Copyright © 2017 Fazli Subhan et al. This is an open access article distributed under the Creative Commons Attribution License, which permits unrestricted use, distribution, and reproduction in any medium, provided the original work is properly cited.

Abstract

Skin diseases associated with inflammation or oxidative stress represent the most common problem in dermatology. The present study demonstrates that fish scale collagen peptides (FSCP) protect against CoCl2-induced cytotoxicity and TNF-α-induced inflammatory responses in human HaCaT keratinocyte cells. Our study is the first to report that FSCP increase cell viability and ameliorate oxidative injury in HaCaT cells through mechanisms mediated by the downregulation of key proinflammatory cytokines, namely, TNF-α, IL-1β, IL-8, and iNOS. FSCP also prevent cell apoptosis by repressing Bax expression, caspase-3 activity, and cytochrome c release and by upregulating Bcl-2 protein levels in CoCl2- or TNF-α-stimulated HaCaT cells.
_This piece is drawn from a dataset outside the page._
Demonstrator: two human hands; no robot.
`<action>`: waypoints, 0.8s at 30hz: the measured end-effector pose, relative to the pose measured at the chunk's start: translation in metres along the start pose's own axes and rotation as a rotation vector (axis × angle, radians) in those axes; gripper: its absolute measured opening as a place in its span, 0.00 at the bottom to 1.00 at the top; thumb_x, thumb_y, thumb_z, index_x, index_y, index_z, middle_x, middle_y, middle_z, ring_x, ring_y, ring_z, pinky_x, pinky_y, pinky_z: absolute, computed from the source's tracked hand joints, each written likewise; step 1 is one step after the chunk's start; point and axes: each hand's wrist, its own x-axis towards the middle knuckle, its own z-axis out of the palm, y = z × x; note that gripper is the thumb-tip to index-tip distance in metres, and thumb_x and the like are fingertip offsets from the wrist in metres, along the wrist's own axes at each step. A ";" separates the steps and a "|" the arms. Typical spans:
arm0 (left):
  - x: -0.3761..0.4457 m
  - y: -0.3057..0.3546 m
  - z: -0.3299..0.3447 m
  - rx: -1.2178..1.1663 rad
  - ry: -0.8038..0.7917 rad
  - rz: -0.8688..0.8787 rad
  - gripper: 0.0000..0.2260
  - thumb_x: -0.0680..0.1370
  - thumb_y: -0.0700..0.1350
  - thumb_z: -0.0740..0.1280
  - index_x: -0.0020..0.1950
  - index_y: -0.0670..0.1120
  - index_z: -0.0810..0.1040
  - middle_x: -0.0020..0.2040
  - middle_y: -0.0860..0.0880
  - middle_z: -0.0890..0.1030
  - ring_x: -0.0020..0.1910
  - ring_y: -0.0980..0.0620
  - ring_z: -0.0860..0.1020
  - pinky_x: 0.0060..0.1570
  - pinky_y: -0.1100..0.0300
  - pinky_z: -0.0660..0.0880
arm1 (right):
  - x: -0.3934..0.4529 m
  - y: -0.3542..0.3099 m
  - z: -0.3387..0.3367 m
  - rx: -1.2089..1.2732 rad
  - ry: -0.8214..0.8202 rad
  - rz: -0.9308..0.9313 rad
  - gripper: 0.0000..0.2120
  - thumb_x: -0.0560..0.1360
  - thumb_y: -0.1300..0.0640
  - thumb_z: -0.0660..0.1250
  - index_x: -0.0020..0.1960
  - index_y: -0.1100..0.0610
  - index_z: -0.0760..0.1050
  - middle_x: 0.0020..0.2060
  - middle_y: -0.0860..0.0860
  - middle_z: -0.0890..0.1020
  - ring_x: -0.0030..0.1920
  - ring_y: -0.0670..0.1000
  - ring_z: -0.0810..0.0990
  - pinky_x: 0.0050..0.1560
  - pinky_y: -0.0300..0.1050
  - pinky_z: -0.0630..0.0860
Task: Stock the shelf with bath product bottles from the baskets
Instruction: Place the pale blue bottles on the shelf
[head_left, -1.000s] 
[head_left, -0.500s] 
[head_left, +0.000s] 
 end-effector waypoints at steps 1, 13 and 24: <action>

In addition, the inhibitory effects of FSCP on cytotoxicity and the induction of proinflammatory cytokine expression were found to be associated with suppression of the ROS, MAPK (p38/MAPK, ERK, and JNK), and NF-κB signaling pathways. Taken together, our data suggest that FSCP are useful as immunomodulatory agents in inflammatory or immune-mediated skin diseases. Furthermore, our results provide new insights into the potential therapeutic use of FSCP in the prevention and treatment of various oxidative- or inflammatory stress-related inflammation and injuries.